■ Activity
Scan the lines below; pull out those with "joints".

■ The input
[Start of section]

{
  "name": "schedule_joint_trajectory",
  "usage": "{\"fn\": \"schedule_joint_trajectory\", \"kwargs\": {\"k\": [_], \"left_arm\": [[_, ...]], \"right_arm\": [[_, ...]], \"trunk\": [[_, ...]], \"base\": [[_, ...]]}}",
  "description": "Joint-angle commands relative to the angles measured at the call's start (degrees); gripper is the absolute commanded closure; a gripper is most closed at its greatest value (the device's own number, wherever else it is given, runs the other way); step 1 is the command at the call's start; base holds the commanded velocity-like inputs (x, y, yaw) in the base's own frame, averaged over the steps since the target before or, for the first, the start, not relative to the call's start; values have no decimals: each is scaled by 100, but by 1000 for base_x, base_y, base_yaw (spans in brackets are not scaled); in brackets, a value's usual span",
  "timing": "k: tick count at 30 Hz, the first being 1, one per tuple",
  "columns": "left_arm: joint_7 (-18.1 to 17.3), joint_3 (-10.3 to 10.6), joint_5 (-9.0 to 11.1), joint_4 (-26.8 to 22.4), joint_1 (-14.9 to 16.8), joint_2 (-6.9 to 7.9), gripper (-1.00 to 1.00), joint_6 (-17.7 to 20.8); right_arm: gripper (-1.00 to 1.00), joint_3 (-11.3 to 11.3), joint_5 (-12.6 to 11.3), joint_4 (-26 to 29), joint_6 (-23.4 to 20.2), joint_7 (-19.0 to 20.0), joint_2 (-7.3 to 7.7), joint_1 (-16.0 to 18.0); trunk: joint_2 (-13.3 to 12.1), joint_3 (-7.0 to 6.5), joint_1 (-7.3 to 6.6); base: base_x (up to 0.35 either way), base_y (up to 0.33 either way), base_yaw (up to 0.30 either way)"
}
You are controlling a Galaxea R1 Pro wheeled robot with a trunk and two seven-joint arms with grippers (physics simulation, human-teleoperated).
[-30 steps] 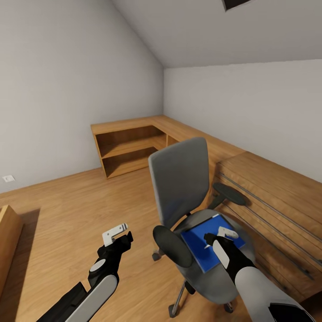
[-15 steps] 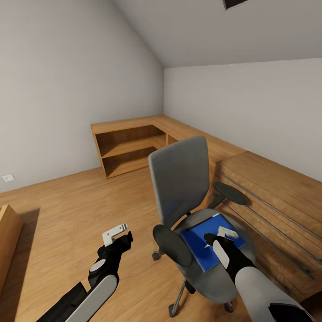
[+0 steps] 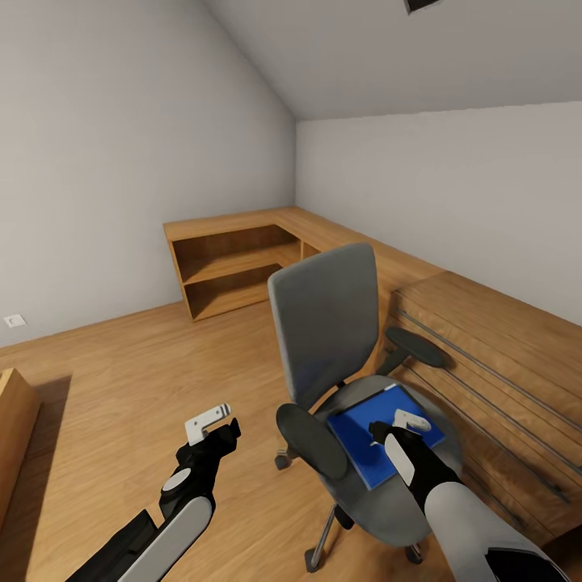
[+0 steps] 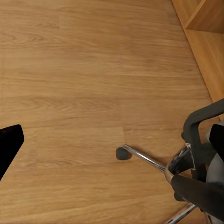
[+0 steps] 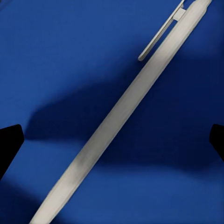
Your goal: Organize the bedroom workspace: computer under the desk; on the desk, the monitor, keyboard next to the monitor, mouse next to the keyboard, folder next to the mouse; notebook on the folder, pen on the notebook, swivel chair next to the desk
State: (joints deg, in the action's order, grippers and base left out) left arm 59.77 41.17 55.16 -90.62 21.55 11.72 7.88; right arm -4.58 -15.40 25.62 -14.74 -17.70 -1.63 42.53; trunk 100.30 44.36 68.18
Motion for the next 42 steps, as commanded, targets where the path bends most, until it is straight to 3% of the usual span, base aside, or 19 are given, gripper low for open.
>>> {"fn": "schedule_joint_trajectory", "kwargs": {"k": [1,15,16,42], "left_arm": [[35,8,3,-8,7,5,-100,47],[35,9,3,-8,7,5,-100,47],[35,10,3,-8,7,5,-100,47],[28,11,3,-10,7,14,-100,47]], "right_arm": [[-100,-17,-42,13,-20,-23,-4,1],[-100,-17,-42,13,-20,-33,-4,1],[100,-17,-40,13,-20,-33,-4,1],[100,-17,-42,13,-20,-41,2,1]], "trunk": [[3,5,0],[3,5,0],[3,5,0],[3,5,0]], "base": [[0,0,0],[0,0,0],[0,0,0],[0,0,0]]}}
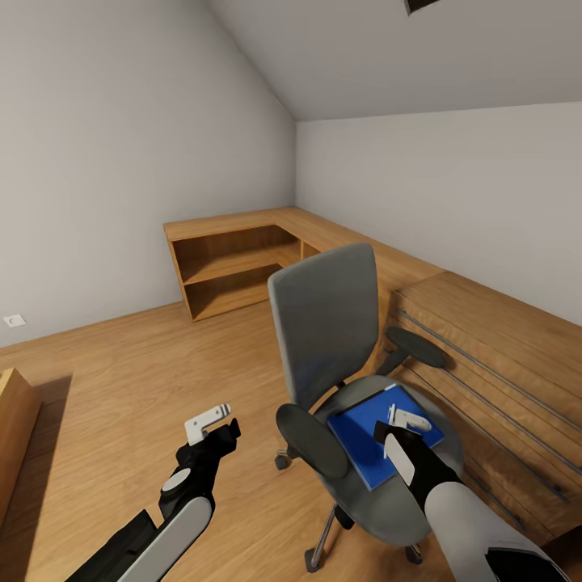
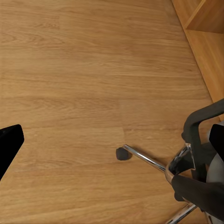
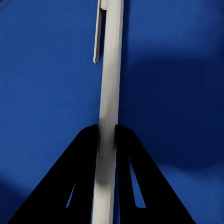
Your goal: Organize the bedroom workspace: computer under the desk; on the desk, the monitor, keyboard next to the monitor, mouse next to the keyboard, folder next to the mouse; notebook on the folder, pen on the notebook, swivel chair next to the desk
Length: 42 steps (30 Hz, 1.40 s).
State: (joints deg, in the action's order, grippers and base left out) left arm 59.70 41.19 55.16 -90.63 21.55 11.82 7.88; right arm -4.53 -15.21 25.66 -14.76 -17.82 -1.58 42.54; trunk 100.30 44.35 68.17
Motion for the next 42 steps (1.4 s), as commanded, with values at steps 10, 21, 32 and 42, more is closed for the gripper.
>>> {"fn": "schedule_joint_trajectory", "kwargs": {"k": [10,21,32,42], "left_arm": [[24,44,-17,-11,7,5,-100,47],[30,47,-35,-8,7,5,-100,47],[33,47,-40,-7,6,3,-100,47],[33,72,-49,-7,5,-7,-100,47]], "right_arm": [[100,-21,-61,10,-18,-28,-1,-1],[100,-33,-54,142,-18,-28,8,-1],[100,-37,-35,1495,-808,-37,24,-36],[100,-39,-35,3143,-1399,-45,17,-626]], "trunk": [[-358,-156,-198],[-800,-353,-439],[-1241,-551,-681],[-1642,-730,-901]], "base": [[0,0,0],[0,0,0],[-103,0,0],[-325,0,0]]}}
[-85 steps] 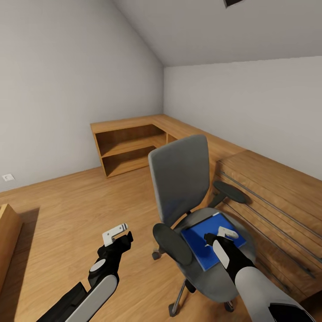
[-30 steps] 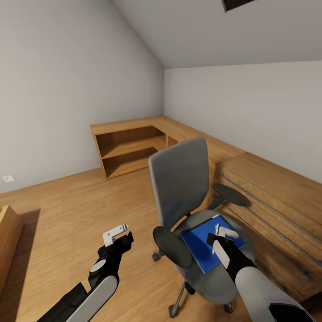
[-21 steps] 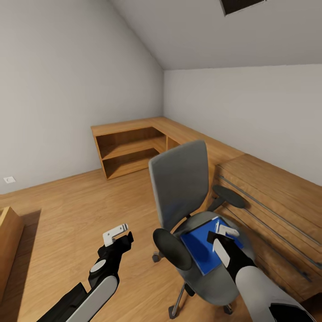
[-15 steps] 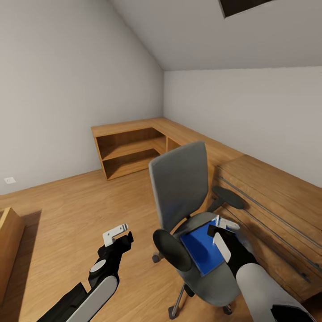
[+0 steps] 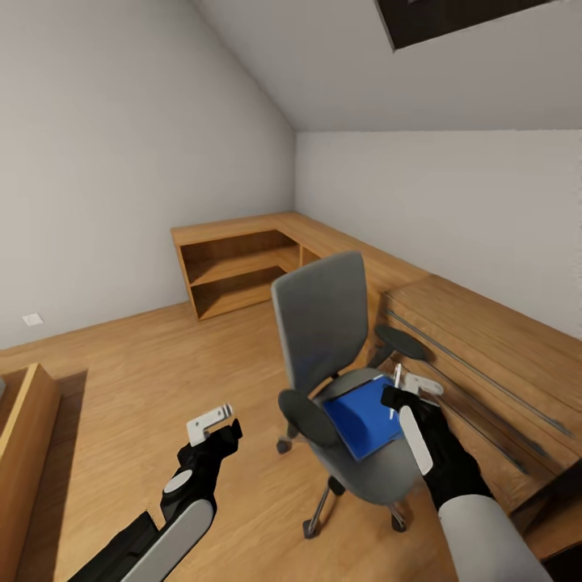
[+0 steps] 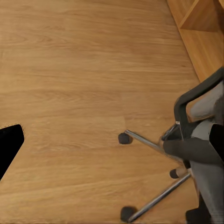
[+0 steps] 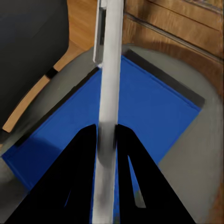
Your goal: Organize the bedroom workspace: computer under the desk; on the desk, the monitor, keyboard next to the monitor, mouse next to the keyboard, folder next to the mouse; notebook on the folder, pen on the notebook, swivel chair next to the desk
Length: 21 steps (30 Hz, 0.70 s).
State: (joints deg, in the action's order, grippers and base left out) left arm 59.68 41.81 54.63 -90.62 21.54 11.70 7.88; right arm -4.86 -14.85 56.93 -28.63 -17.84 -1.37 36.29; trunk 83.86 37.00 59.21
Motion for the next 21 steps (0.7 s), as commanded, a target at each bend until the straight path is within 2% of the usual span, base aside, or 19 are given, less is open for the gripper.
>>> {"fn": "schedule_joint_trajectory", "kwargs": {"k": [1,3,9,11,12,15,21], "left_arm": [[35,33,1,-10,6,2,-100,47],[35,106,-9,-12,8,0,-100,47],[53,241,-13,-16,8,-12,-100,47],[114,294,-14,-17,6,-16,-100,47],[326,418,-14,-19,8,-20,-100,47],[501,533,-15,-27,7,-25,-100,41],[562,580,-14,-35,8,-34,-100,42]], "right_arm": [[100,-6,-71,208,-37,-43,-4,-110],[100,-6,-71,679,-121,-44,-8,-333],[100,-6,-71,1275,-211,-37,-18,-595],[100,-6,-71,1449,-221,-39,-26,-651],[100,-6,-76,1666,-231,-42,-36,-722],[100,-6,-79,1814,-248,-44,-45,-753],[100,-6,-80,1916,-386,-44,-40,-764]], "trunk": [[-38,-13,-26],[-118,-49,-70],[-359,-157,-202],[-439,-193,-246],[-479,-211,-268],[-600,-264,-334],[-840,-372,-465]], "base": [[-326,0,0],[-164,0,0],[-51,0,0],[-12,0,0],[-4,0,0],[-1,0,0],[0,0,0]]}}
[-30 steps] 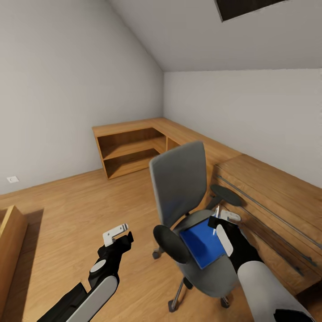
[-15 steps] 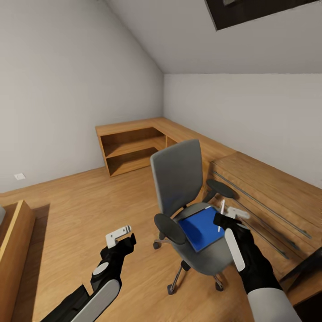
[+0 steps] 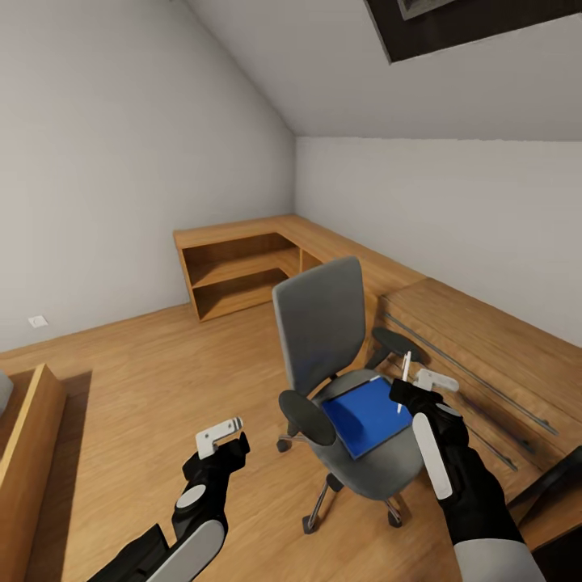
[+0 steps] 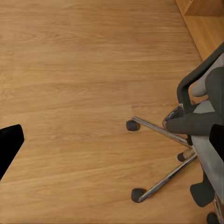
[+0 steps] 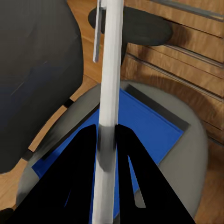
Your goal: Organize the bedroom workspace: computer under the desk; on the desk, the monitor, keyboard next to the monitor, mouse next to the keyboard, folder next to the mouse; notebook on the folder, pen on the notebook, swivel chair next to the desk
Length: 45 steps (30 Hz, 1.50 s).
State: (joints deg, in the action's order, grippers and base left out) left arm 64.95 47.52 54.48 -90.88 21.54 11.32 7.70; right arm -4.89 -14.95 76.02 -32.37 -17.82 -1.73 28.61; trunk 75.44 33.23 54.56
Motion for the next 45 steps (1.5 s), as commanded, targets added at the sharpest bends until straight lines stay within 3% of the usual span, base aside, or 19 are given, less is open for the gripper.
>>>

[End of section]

■ Task answer
State: (joints deg, in the action's order, grippers and base left out) left arm 59.77 41.17 55.16 -90.62 21.55 11.72 7.88; right arm -4.58 -15.40 25.62 -14.74 -17.70 -1.63 42.53; trunk 100.30 44.36 68.18
State: (joints deg, in the action's order, grippers and base left out) left arm 59.70 41.19 55.16 -90.63 21.55 11.82 7.88; right arm -4.53 -15.21 25.66 -14.76 -17.82 -1.58 42.54; trunk 100.30 44.35 68.17
State: (joints deg, in the action's order, grippers and base left out) left arm 59.68 41.81 54.63 -90.62 21.54 11.70 7.88; right arm -4.86 -14.85 56.93 -28.63 -17.84 -1.37 36.29; trunk 83.86 37.00 59.21
State: (joints deg, in the action's order, grippers and base left out) left arm 64.95 47.52 54.48 -90.88 21.54 11.32 7.70; right arm -4.89 -14.95 76.02 -32.37 -17.82 -1.73 28.61; trunk 75.44 33.23 54.56

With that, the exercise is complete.